In DataRobot I see some blueprints use ‘Ridit Transformation’ for the numeric features. How does this transformation work?
I’m planning to implement a coefficient-based model to a low latency environment that is isolated from the DataRobot environment. In order to operationalize the model, I need to replicate the feature engineering steps and apply the DataRobot coefficient estimation to get the predicted probability of the positive event. If I want to perform Ridit transformation in my own data preparation pipeline, how would I do that?
Smooth Ridit Transform in DataRobot platform documentation: https://app.datarobot.com/model-docs/tasks/RDT5-Smooth-Ridit-Transform.html
DataRobot has its own implementation of Ridit transformation, so the you can’t get exactly the same result if you want to transform features outside DataRobot. Good news is, you can use the scikit-learn modules below to get something very similar:
QuantileTransformer(New in sklearn version 0.19): https://scikit-learn.org/stable/modules/generated/sklearn.preprocessing.quantile_transform.html
quantile_transform(Equivalent function without the estimator API): https://scikit-learn.org/stable/modules/generated/sklearn.preprocessing.QuantileTransformer.html
Below is an illustration of how to mimic DataRobot’s implementation of Ridit transformation (100 quantiles between [-1,1]) in a binary classification project and the test result of the difference between predicted probabilities(In this example, by applying the same coefficients to the manually Ridit transformed feature in holdout set, we can get very similar predictions compared against DataRobot predictions)

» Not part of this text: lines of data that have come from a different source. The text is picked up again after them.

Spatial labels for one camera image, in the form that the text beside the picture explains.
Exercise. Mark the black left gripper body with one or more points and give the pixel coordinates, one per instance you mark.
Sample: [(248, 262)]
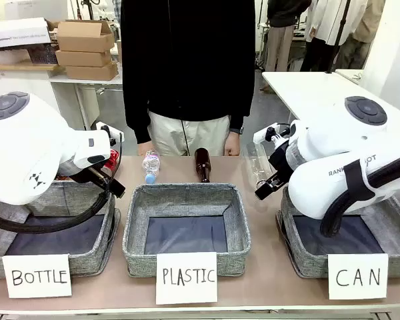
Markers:
[(98, 176)]

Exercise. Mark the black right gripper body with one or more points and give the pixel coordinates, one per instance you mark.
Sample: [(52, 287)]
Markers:
[(281, 163)]

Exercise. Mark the white table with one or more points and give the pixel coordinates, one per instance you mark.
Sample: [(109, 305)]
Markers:
[(313, 90)]

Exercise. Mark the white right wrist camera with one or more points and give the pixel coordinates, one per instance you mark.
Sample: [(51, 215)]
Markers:
[(265, 134)]

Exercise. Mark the bystander in tan jacket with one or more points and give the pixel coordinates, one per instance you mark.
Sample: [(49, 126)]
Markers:
[(363, 40)]

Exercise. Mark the grey basket labelled can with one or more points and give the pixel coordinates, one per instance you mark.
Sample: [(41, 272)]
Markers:
[(306, 260)]

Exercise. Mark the bystander in beige trousers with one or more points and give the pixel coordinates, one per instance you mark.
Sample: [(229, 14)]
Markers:
[(281, 33)]

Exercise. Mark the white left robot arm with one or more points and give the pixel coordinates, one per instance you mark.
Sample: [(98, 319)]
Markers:
[(23, 160)]

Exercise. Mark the white desk with legs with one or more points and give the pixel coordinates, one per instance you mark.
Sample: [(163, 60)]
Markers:
[(86, 81)]

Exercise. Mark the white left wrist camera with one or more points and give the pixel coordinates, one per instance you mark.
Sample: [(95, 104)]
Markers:
[(104, 127)]

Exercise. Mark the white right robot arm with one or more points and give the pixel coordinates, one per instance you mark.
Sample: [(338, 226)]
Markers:
[(320, 193)]

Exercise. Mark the black tripod pole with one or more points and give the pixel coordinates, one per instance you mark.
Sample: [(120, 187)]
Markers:
[(338, 36)]

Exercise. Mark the open brown cardboard box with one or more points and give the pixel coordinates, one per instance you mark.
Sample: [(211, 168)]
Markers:
[(83, 36)]

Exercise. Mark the grey basket labelled plastic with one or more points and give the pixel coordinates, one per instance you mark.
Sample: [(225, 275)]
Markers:
[(186, 196)]

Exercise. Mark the person's right hand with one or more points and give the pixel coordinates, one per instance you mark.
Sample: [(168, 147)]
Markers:
[(144, 150)]

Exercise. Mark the white paper label CAN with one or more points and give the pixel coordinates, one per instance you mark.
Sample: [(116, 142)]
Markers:
[(357, 276)]

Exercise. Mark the small blue-capped water bottle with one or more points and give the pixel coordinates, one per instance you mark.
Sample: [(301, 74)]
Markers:
[(151, 165)]

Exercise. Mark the white paper label BOTTLE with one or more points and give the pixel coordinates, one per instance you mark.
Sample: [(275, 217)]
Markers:
[(38, 276)]

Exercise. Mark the black wristwatch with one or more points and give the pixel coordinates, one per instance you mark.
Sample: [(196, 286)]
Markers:
[(238, 130)]

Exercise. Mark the grey basket labelled bottle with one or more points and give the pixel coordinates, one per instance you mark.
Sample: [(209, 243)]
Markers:
[(86, 263)]

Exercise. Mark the brown glass bottle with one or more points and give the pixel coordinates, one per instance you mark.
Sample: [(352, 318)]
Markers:
[(203, 163)]

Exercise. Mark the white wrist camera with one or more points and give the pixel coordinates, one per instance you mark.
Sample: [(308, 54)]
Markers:
[(104, 127), (265, 134)]

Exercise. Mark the bystander in white coat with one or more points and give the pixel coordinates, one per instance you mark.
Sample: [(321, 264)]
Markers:
[(323, 30)]

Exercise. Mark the crushed red can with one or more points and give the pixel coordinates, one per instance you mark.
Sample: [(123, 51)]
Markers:
[(112, 161)]

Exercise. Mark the white paper label PLASTIC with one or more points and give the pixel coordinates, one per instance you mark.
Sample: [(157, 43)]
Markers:
[(186, 278)]

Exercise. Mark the flat brown cardboard box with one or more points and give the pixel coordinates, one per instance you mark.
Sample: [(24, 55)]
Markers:
[(90, 72), (83, 58)]

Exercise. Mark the person's left hand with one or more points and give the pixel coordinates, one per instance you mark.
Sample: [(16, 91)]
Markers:
[(232, 145)]

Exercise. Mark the large clear plastic bottle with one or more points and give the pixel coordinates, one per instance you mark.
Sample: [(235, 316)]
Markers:
[(255, 163)]

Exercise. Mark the white printed cardboard box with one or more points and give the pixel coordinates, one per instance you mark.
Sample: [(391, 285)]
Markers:
[(18, 33)]

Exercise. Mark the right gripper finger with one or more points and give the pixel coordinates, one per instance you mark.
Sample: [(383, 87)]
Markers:
[(277, 183), (263, 192)]

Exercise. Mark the person in black sweater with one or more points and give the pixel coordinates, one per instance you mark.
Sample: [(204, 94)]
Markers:
[(186, 66)]

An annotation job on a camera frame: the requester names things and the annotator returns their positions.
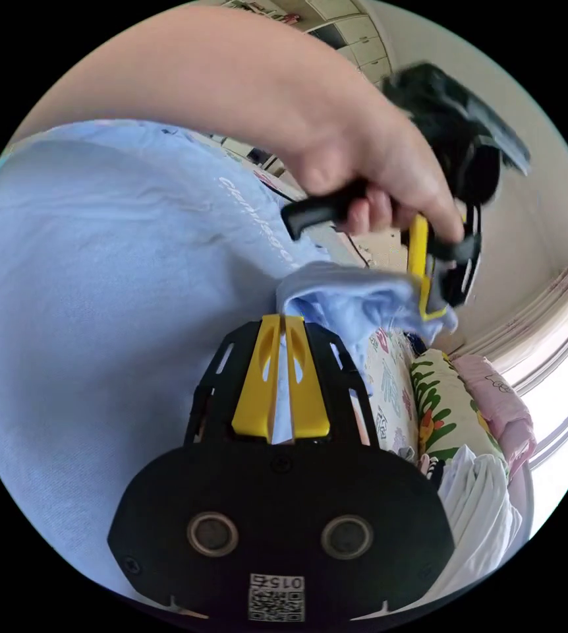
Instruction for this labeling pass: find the window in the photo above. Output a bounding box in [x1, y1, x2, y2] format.
[491, 284, 568, 475]

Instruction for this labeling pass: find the pile of clothes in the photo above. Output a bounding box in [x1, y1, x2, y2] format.
[418, 444, 525, 589]

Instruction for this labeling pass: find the pink pillow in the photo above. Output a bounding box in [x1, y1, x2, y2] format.
[451, 353, 537, 478]

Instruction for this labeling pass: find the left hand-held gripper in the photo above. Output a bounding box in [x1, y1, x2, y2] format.
[281, 61, 506, 323]

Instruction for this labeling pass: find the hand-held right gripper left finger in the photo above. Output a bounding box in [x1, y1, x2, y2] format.
[231, 315, 281, 444]

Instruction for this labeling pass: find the person's left hand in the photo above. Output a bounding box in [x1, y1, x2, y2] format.
[273, 54, 467, 244]

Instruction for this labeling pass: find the person's left forearm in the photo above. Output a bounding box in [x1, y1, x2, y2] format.
[9, 3, 349, 167]

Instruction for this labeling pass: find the blue hoodie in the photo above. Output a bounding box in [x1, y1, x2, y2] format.
[0, 120, 461, 600]

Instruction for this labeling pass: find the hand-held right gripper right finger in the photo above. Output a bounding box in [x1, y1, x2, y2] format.
[284, 316, 330, 440]

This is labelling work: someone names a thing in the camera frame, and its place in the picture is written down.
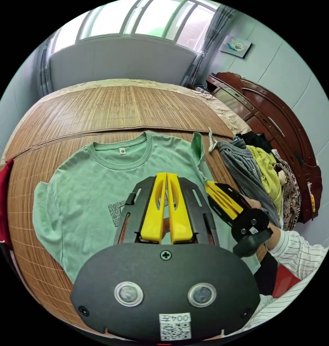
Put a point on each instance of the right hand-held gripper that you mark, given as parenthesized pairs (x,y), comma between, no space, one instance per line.
(249,225)

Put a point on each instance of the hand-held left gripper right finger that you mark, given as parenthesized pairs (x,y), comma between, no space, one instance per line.
(179,216)

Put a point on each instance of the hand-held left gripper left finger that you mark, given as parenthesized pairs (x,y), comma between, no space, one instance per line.
(153,216)

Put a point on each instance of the person's right forearm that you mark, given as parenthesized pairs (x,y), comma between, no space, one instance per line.
(297,252)

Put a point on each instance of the cyan t-shirt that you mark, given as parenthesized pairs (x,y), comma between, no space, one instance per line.
(86,189)

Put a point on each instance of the person's left hand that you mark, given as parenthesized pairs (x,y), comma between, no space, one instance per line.
(166,226)

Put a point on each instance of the person's right hand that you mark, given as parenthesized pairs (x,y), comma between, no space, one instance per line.
(273,240)

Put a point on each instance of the pile of clothes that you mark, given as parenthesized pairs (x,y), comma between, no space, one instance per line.
(251,173)

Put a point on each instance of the white clothes hanger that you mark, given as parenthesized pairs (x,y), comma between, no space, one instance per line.
(211,142)

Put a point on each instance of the dark wooden headboard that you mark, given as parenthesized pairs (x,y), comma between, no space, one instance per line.
(283,113)

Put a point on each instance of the red cloth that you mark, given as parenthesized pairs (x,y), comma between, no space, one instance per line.
(2,200)

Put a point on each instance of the grey curtain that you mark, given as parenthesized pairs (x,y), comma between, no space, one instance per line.
(207,48)
(45,67)

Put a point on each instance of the window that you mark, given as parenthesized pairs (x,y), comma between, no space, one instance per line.
(142,19)

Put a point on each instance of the wall picture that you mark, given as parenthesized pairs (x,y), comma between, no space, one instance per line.
(236,46)

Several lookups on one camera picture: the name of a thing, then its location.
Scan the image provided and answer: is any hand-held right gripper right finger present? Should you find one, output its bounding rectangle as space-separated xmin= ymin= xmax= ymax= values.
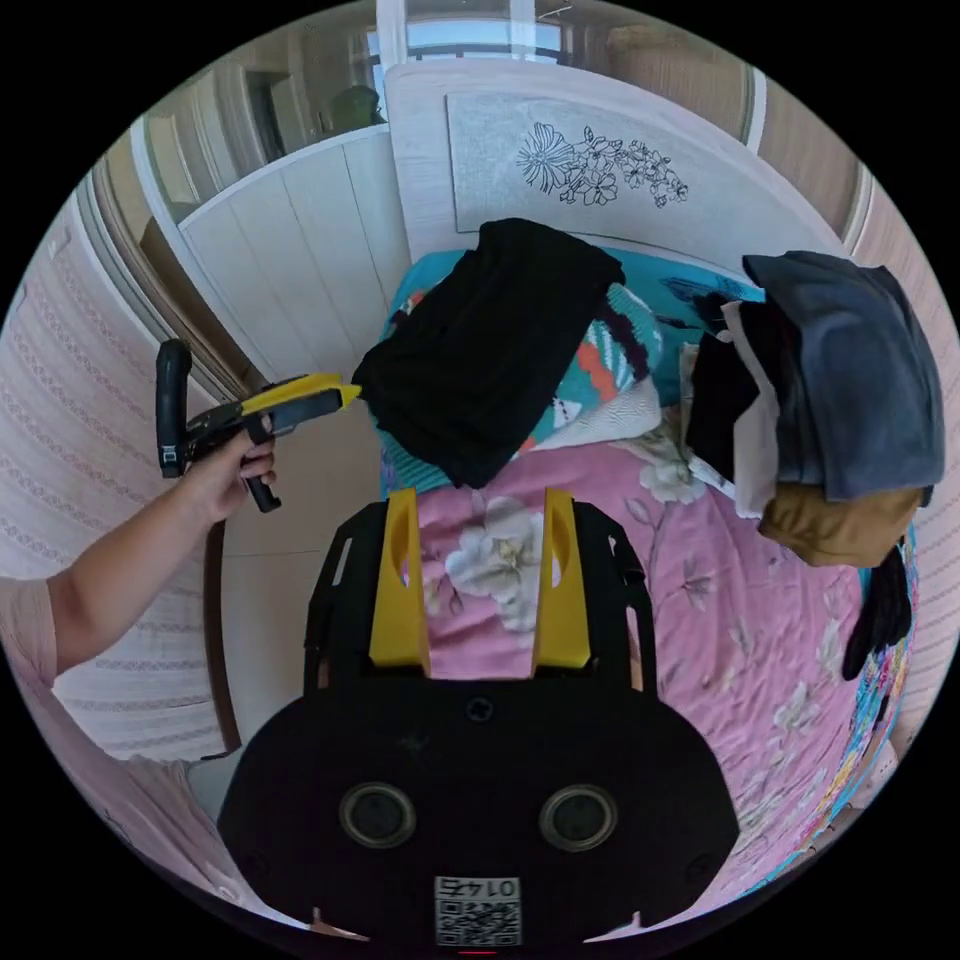
xmin=530 ymin=487 xmax=594 ymax=669

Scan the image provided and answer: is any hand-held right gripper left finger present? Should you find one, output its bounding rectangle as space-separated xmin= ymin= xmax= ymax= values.
xmin=368 ymin=485 xmax=433 ymax=670

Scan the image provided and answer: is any dark green short sleeve shirt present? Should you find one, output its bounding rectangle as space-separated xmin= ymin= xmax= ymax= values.
xmin=350 ymin=217 xmax=628 ymax=490

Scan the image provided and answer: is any person's left forearm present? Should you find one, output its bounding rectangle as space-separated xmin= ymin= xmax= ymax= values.
xmin=46 ymin=468 xmax=223 ymax=676

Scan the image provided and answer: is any person's left hand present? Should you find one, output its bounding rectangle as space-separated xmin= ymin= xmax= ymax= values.
xmin=182 ymin=431 xmax=277 ymax=524

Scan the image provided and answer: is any bed with pink floral quilt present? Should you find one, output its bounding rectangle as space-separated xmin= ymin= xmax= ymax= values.
xmin=378 ymin=59 xmax=924 ymax=901

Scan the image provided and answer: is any white cupboard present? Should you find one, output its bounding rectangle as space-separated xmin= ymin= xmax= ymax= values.
xmin=131 ymin=123 xmax=412 ymax=406

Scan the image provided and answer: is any teal patterned pillow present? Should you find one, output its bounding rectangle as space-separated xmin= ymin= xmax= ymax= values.
xmin=378 ymin=251 xmax=665 ymax=500

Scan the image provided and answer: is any person's body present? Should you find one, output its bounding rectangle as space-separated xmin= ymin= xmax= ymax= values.
xmin=0 ymin=577 xmax=316 ymax=931

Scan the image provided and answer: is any pile of clothes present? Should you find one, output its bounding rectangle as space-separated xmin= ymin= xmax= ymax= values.
xmin=678 ymin=251 xmax=948 ymax=684

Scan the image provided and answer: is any window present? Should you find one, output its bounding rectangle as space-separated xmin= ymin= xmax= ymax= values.
xmin=374 ymin=0 xmax=575 ymax=70

(Also FYI all: the link Ray posted is accessible only to managed AI cloud users of DataRobot (i.e., app.datarobot.com). If you’re using an on-prem installation, just modify the URL to match your instance. For example, https://app.domain-name.com/model-docs/tasks/RDT5-Smooth-Ridit-Transform.html).
First off, big shoutout to sergeZ for bringing up this interesting question about Ridit transformation in DataRobot.
So, about the Ridit transformation – it's a way to rank and normalize your numeric features, making them more suitable for models. Essentially, it replaces the values with their relative ranks within each feature, which can help with reducing the impact of outliers and uneven distributions.
Now, sergeZ, I totally get your situation with needing to replicate this outside of DataRobot. If you're working on your own data preparation pipeline, you could consider using libraries like scipy.stats.rankdata in Python. This should help you achieve Ridit transformation for your numeric features (I tried this when I was working on a project at Andersen and it worked, I made it and hit the deadline exactly). Then, for the coefficient-based model, you could use any standard machine learning library like scikit-learn.
In my experience, implementing such transformations manually might require a bit of trial and error to match DataRobot's results, but it's definitely doable. Just make sure to thoroughly test and validate your model's performance.